— WORK REQUIRED —
Omitting the images, transcribe the records below exactly as they stand.

— Excerpts from a dataset —
▽

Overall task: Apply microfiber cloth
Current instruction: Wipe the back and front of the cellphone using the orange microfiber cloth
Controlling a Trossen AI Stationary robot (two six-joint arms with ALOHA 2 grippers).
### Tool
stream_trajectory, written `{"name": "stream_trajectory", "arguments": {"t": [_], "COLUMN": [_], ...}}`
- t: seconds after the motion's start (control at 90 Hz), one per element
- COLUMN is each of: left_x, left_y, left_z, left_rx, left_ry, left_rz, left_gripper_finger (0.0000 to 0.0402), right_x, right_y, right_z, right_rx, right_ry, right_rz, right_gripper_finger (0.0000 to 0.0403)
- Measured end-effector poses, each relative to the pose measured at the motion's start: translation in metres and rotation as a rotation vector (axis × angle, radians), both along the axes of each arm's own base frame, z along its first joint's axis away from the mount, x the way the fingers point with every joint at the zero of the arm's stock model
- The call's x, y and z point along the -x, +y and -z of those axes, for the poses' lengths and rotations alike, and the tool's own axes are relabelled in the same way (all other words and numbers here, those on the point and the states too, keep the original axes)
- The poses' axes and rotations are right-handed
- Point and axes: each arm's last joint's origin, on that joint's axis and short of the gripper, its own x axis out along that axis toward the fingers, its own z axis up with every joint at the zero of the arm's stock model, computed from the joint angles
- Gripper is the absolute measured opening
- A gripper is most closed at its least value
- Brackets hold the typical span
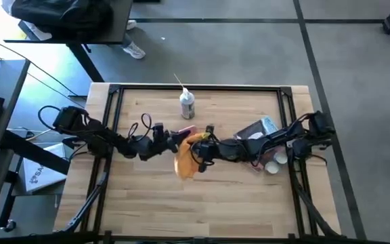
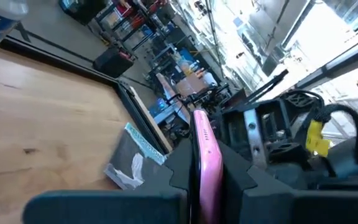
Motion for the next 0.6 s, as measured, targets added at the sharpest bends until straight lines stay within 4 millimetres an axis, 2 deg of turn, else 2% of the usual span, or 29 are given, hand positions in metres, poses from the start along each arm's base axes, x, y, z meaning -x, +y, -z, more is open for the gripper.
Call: {"name": "stream_trajectory", "arguments": {"t": [0.2,0.467,0.6], "left_x": [0.001,0.001,0.001], "left_y": [-0.005,-0.01,-0.01], "left_z": [-0.001,-0.002,-0.005], "left_rx": [-0.001,-0.001,0.0], "left_ry": [-0.007,-0.022,-0.038], "left_rz": [0.027,0.112,0.117], "left_gripper_finger": [0.0015,0.0015,0.0015], "right_x": [0.007,0.029,0.036], "right_y": [-0.002,-0.013,-0.013], "right_z": [-0.012,-0.037,-0.041], "right_rx": [0.064,0.133,0.178], "right_ry": [0.023,0.098,0.153], "right_rz": [0.031,0.155,0.127], "right_gripper_finger": [0.0,0.0,0.0]}}
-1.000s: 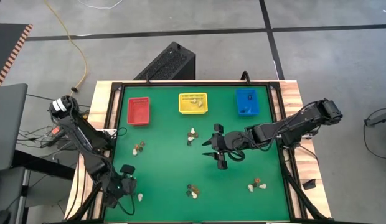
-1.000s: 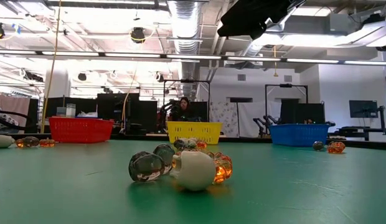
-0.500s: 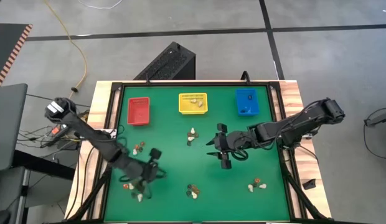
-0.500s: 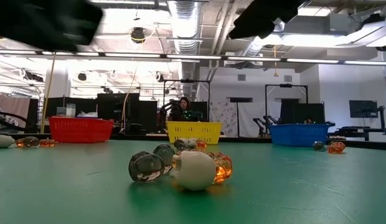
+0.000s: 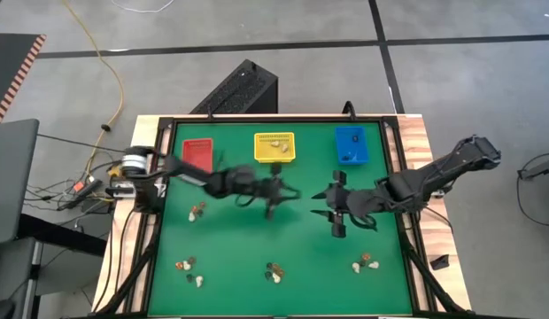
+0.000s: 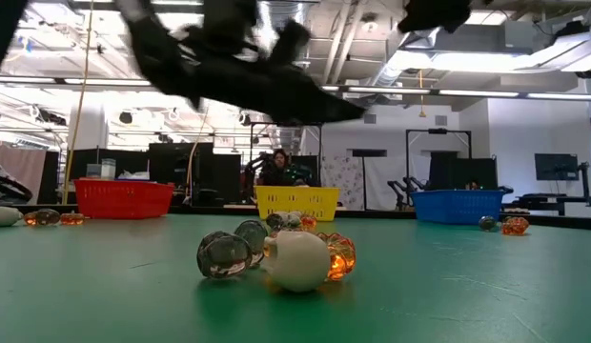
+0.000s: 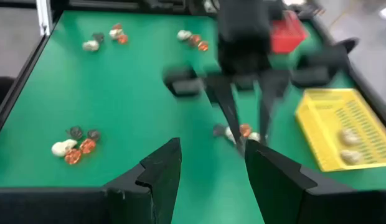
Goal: Sort Halloween decoration
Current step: Put the purple skull toy into the blue bin
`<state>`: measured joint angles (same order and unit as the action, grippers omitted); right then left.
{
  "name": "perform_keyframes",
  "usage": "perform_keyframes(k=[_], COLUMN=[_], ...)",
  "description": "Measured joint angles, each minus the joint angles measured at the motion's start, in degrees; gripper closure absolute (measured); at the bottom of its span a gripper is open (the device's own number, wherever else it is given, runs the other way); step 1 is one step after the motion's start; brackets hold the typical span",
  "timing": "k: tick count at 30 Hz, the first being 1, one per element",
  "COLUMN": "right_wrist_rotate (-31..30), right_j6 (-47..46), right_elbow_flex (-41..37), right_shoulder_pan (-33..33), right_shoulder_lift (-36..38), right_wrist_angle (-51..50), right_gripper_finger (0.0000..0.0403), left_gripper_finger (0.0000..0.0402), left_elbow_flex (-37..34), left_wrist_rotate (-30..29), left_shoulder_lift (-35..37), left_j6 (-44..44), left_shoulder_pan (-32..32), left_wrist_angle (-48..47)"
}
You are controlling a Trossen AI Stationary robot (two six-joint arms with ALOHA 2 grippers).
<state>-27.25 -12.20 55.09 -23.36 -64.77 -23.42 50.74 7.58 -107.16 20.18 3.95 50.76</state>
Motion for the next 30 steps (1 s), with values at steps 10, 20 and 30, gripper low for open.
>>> perform_keyframes(k=[10,20,30], right_wrist_rotate=[-14.25,-17.96,-18.01], right_j6=[-0.02,-2.68,-2.97], right_elbow_flex=[-0.04,-0.04,-0.04], right_shoulder_pan=[-7.33,-9.20,-9.18], right_shoulder_lift=[4.88,4.82,4.82], right_wrist_angle=[-2.56,-5.07,-4.64], right_gripper_finger=[0.0195,0.0195,0.0195], left_gripper_finger=[0.0331,0.0331,0.0306], left_elbow_flex=[42.40,76.33,81.05], left_wrist_rotate=[1.73,-5.32,-7.81], left_shoulder_lift=[-27.52,-44.88,-47.31], left_j6=[-12.67,-15.13,-18.45], left_shoulder_pan=[7.29,10.74,12.23], left_wrist_angle=[-14.74,-36.59,-41.22])
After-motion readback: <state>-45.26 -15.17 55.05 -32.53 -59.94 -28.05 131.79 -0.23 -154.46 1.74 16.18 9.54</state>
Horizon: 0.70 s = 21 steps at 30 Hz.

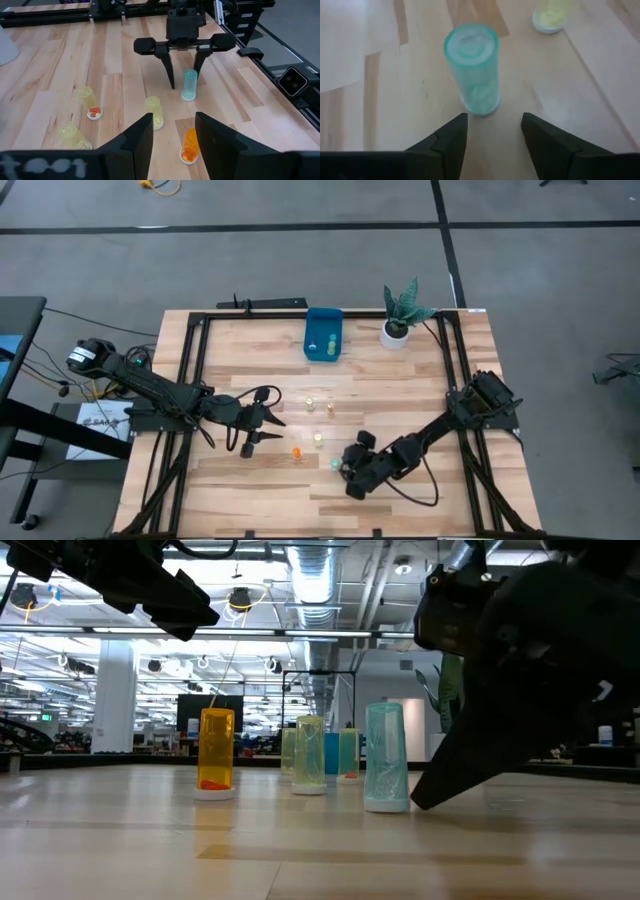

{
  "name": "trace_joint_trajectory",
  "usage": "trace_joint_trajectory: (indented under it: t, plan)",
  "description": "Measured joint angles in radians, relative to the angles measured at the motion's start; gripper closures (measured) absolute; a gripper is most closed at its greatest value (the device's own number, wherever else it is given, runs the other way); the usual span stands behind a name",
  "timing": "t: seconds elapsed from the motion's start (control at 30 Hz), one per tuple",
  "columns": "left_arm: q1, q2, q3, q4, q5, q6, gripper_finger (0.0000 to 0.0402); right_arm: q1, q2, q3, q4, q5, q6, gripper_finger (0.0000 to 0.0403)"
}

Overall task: Pick and place pill bottles into a basket
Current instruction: Put the green pill bottle into the blue container

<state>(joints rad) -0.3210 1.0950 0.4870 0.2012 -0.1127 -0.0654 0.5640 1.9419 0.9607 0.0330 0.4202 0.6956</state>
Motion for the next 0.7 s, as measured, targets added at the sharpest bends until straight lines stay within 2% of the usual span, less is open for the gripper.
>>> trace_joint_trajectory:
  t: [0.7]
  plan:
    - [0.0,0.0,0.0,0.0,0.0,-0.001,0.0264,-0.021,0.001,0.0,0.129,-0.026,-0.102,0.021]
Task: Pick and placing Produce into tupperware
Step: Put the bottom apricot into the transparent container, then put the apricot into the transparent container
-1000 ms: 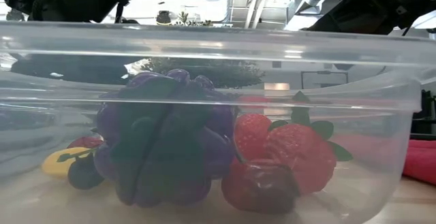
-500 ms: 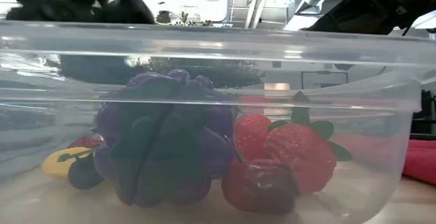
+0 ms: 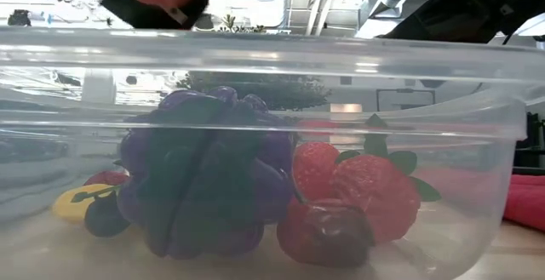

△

— RESULT —
Overall task: Apply microfiber cloth
Current instruction: Wipe the back and front of the cellphone using the orange microfiber cloth
Controlling a Trossen AI Stationary robot (two six-joint arms with ALOHA 2 grippers).
### Tool
stream_trajectory, written `{"name": "stream_trajectory", "arguments": {"t": [_], "COLUMN": [_], ...}}`
- t: seconds after the motion's start (control at 90 Hz), one per element
- COLUMN is each of: left_x, left_y, left_z, left_rx, left_ry, left_rz, left_gripper_finger (0.0000 to 0.0402), right_x, right_y, right_z, right_rx, right_ry, right_rz, right_gripper_finger (0.0000 to 0.0403)
- Measured end-effector poses, each relative to the pose measured at the motion's start: translation in metres and rotation as a rotation vector (axis × angle, radians), both along the axes of each arm's own base frame, z along its first joint's axis away from the mount, x the way the fingers point with every joint at the zero of the arm's stock model
- The call's x, y and z point along the -x, +y and -z of those axes, for the poses' lengths and rotations alike, and the tool's own axes are relabelled in the same way (all other words and numbers here, those on the point and the states too, keep the original axes)
- The poses' axes and rotations are right-handed
- Point and axes: each arm's last joint's origin, on that joint's axis and short of the gripper, its own x axis out along that axis toward the fingers, its own z axis up with every joint at the zero of the arm's stock model, computed from the joint angles
- Gripper is the absolute measured opening
- A gripper is most closed at its least value
- Brackets hold the typical span
Motion for the next 0.6 s, as measured, targets added at the sharpest bends until straight lines stay within 4 millimetres an axis, 2 deg of turn, else 2% of the usual span, or 29 are given, hand positions in metres, poses from the start along each arm's base axes, x, y, z meaning -x, +y, -z, more is open for the gripper.
Call: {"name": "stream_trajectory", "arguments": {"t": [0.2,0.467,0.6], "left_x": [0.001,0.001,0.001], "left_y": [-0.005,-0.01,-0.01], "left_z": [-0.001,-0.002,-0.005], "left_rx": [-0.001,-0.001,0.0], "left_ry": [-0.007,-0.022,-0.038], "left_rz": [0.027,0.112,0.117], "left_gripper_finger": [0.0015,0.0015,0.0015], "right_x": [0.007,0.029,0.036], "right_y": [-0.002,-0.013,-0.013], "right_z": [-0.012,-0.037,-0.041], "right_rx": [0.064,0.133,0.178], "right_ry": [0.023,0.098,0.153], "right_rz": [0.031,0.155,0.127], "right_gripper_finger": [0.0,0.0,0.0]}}
-1.000s: 
-1.000s: 
-0.500s: 
-0.500s: 
+0.000s: 
+0.000s: 
+0.000s: 
Goal: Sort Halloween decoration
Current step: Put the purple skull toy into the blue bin
`<state>`: measured joint angles (same order and unit as the action, grippers omitted); right then left.
{
  "name": "perform_keyframes",
  "usage": "perform_keyframes(k=[_], COLUMN=[_], ...)",
  "description": "Measured joint angles, each minus the joint angles measured at the motion's start, in degrees; gripper closure absolute (measured); at the bottom of its span a gripper is open (the device's own number, wherever else it is given, runs the other way); step 1 is one step after the motion's start; brackets hold the typical span",
  "timing": "k: tick count at 30 Hz, the first being 1, one per element",
  "COLUMN": "right_wrist_rotate (-31..30), right_j6 (-47..46), right_elbow_flex (-41..37), right_shoulder_pan (-33..33), right_shoulder_lift (-36..38), right_wrist_angle (-51..50), right_gripper_finger (0.0000..0.0403), left_gripper_finger (0.0000..0.0402), left_elbow_flex (-37..34), left_wrist_rotate (-30..29), left_shoulder_lift (-35..37), left_j6 (-44..44), left_shoulder_pan (-32..32), left_wrist_angle (-48..47)"
}
You are controlling a Trossen AI Stationary robot (two six-joint arms with ALOHA 2 grippers).
<state>-27.25 -12.20 55.09 -23.36 -64.77 -23.42 50.74 7.58 -107.16 20.18 3.95 50.76</state>
Motion for the next 30 steps (1 s), with values at steps 10, 20 and 30, gripper low for open.
>>> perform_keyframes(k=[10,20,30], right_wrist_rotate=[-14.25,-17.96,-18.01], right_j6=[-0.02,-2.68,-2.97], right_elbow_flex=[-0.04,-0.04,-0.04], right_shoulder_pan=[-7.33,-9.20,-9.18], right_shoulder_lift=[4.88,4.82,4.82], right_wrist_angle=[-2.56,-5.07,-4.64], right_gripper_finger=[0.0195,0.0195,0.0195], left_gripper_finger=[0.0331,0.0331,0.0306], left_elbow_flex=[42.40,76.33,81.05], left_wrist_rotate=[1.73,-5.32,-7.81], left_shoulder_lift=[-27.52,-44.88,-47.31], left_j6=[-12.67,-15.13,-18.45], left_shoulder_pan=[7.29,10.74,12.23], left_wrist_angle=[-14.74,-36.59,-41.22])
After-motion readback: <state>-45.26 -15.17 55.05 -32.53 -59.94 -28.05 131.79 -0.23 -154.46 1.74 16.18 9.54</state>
Horizon: 0.70 s = 21 steps at 30 Hz.


{
  "name": "trace_joint_trajectory",
  "usage": "trace_joint_trajectory: (indented under it: t, plan)",
  "description": "Measured joint angles in radians, relative to the angles measured at the motion's start; gripper closures (measured) absolute; a gripper is most closed at its greatest value (the device's own number, wherever else it is given, runs the other way); the usual span stands behind a name",
  "timing": "t: seconds elapsed from the motion's start (control at 30 Hz), one per tuple",
  "columns": "left_arm: q1, q2, q3, q4, q5, q6, gripper_finger (0.0000 to 0.0402); right_arm: q1, q2, q3, q4, q5, q6, gripper_finger (0.0000 to 0.0403)"
}

Overall task: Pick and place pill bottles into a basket
Current instruction: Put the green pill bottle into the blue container

<state>(joints rad) -0.3210 1.0950 0.4870 0.2012 -0.1127 -0.0654 0.5640 1.9419 0.9607 0.0330 0.4202 0.6956</state>
Motion for the next 0.7 s, as measured, targets added at the sharpest bends until straight lines stay within 2% of the usual span, less is open for the gripper.
>>> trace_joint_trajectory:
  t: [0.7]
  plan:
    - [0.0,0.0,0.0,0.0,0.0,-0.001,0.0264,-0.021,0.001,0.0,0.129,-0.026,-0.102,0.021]
Task: Pick and placing Produce into tupperware
Step: Put the bottom apricot into the transparent container, then put the apricot into the transparent container
-1000 ms: 
-500 ms: 
+0 ms: 

No additional output is expected.